## [REQUIRED ACTION]
Your job with the data below is to output exactly the lines from the one holding "Would you kindly point at the clear" down to the one holding "<point>1186,1200</point>", both included, and no others.

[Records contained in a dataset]
====
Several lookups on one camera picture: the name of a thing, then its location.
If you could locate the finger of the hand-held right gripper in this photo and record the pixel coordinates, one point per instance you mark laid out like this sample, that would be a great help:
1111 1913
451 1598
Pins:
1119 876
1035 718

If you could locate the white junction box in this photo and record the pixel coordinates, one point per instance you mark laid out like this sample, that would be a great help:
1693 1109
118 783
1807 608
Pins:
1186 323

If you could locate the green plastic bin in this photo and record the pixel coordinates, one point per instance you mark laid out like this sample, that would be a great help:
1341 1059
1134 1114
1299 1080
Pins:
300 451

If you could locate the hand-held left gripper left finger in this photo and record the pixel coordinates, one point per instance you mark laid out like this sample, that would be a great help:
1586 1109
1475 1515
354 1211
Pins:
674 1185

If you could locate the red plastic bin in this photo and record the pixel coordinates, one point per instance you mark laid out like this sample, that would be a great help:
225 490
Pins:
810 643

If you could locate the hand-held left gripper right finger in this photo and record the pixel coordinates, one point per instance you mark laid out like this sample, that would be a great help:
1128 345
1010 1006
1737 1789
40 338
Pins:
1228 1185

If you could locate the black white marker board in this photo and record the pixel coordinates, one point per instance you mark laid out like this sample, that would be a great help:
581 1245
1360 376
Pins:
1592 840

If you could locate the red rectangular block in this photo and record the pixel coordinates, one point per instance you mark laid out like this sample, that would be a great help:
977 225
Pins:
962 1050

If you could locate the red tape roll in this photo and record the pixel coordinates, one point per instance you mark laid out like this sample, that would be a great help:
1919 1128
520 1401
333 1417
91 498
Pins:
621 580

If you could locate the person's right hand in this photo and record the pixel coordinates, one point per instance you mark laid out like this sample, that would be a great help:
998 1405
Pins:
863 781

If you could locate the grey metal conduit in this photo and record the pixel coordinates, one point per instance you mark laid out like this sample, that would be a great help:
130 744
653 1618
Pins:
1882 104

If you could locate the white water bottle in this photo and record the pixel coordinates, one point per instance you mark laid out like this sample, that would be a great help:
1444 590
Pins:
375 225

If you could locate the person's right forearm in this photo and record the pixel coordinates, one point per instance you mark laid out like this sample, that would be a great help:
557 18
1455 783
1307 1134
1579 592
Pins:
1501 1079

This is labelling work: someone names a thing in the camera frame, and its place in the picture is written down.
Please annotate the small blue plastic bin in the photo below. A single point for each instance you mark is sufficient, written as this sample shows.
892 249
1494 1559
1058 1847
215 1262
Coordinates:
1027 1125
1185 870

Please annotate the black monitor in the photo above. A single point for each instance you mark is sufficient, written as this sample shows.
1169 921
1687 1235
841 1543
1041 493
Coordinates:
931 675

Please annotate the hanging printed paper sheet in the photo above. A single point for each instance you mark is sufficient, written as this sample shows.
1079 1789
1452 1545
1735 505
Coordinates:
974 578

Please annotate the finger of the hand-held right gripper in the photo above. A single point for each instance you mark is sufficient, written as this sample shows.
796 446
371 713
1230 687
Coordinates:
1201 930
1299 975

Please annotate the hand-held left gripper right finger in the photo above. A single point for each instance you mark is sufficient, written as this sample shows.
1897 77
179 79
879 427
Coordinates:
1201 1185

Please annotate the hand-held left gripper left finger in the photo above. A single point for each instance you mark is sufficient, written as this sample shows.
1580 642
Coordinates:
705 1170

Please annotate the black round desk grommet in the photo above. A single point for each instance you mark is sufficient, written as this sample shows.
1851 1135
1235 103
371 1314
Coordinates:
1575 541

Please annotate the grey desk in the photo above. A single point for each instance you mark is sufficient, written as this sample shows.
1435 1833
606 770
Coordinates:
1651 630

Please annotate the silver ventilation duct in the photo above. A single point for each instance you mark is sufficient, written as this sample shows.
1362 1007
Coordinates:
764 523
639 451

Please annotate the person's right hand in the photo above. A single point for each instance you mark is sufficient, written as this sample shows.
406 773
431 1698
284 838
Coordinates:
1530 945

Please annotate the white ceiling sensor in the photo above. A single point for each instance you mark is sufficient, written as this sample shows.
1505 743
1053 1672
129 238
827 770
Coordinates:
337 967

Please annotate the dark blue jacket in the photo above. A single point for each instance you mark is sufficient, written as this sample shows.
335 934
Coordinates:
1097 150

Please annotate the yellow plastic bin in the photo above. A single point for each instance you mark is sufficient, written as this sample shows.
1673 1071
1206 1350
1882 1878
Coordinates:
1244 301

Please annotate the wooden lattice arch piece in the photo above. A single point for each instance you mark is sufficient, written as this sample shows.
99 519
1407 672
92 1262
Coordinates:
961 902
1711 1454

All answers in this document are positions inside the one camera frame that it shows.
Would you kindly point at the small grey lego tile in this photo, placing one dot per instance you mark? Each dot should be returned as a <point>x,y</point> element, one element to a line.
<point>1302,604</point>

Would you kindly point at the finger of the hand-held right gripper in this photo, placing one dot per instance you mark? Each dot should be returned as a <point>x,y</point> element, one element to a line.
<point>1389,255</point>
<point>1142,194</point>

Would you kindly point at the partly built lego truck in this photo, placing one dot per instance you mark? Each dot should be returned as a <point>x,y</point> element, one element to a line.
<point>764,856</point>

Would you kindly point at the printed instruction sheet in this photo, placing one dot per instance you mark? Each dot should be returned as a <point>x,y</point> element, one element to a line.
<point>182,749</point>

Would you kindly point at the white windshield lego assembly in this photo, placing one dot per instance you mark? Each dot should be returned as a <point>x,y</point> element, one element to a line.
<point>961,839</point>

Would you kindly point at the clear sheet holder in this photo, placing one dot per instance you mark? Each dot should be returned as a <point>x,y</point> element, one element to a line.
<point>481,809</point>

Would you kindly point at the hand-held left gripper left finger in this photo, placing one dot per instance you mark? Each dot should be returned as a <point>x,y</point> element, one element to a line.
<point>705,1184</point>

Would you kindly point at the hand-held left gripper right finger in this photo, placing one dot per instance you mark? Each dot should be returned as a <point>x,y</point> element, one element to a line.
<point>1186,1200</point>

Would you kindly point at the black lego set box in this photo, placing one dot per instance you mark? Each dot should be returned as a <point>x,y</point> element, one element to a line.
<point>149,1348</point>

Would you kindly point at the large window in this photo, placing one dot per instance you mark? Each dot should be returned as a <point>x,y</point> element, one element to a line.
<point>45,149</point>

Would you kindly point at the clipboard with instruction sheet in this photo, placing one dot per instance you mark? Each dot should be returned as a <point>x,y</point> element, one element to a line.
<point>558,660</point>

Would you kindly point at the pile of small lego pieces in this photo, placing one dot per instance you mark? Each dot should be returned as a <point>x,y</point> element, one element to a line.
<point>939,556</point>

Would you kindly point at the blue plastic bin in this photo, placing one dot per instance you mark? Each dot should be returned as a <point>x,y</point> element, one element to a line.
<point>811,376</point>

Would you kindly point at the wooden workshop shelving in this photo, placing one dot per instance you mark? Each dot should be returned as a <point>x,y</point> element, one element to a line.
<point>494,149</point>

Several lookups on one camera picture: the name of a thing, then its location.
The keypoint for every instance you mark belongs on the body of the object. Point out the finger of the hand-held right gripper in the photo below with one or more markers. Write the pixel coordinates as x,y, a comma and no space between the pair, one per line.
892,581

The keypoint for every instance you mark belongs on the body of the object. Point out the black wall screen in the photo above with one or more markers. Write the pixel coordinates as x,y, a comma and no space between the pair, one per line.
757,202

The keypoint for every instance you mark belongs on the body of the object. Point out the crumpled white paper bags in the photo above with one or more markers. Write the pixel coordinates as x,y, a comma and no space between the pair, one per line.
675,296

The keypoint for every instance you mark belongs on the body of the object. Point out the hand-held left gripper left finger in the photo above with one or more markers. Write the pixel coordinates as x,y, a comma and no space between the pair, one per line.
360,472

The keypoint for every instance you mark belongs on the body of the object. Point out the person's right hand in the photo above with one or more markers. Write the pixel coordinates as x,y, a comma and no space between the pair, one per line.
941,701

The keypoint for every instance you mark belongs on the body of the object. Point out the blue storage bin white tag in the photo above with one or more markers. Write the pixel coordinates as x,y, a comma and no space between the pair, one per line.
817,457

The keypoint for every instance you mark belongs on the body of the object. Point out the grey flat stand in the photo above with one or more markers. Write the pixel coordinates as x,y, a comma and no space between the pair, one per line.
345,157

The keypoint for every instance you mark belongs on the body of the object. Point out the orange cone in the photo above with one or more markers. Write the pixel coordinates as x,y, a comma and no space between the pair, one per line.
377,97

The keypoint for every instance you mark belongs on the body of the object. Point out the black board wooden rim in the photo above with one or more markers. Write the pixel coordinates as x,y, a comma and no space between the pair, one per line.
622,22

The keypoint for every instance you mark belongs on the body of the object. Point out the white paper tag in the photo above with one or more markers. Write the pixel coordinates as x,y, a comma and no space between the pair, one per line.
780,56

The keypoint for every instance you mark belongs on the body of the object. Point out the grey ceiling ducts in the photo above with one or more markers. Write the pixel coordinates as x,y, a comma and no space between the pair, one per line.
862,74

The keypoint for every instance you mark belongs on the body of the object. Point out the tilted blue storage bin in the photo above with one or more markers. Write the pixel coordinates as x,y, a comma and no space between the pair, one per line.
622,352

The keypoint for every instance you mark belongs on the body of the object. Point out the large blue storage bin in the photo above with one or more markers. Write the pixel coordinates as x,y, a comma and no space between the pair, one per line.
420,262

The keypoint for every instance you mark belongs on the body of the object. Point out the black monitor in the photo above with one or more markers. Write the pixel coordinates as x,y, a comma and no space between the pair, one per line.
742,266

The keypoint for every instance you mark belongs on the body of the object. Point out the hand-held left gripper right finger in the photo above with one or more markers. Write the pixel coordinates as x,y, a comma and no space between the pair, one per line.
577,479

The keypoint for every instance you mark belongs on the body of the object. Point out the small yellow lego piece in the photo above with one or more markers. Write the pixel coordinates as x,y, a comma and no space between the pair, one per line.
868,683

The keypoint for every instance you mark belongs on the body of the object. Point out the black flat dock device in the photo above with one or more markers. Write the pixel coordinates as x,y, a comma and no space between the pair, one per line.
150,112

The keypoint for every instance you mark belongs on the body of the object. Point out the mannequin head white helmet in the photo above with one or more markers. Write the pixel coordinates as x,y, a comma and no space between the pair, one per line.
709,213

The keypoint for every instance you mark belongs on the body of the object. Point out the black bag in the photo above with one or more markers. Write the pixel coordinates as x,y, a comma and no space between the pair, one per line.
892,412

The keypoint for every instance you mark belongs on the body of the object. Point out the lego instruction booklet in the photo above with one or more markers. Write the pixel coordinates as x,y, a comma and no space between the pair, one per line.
====
## [RESPONSE]
Would you kindly point at the clear sheet holder in this photo, placing one dot per instance you mark? Each dot should be returned as a <point>x,y</point> element, one element to a line.
<point>481,809</point>

Would you kindly point at the hand-held left gripper left finger in this photo, placing one dot per instance you mark? Each dot should be returned as a <point>x,y</point> element, one element to a line.
<point>705,1184</point>

Would you kindly point at the hand-held left gripper right finger in this photo, placing one dot per instance you mark? Each dot should be returned as a <point>x,y</point> element, one element to a line.
<point>1186,1200</point>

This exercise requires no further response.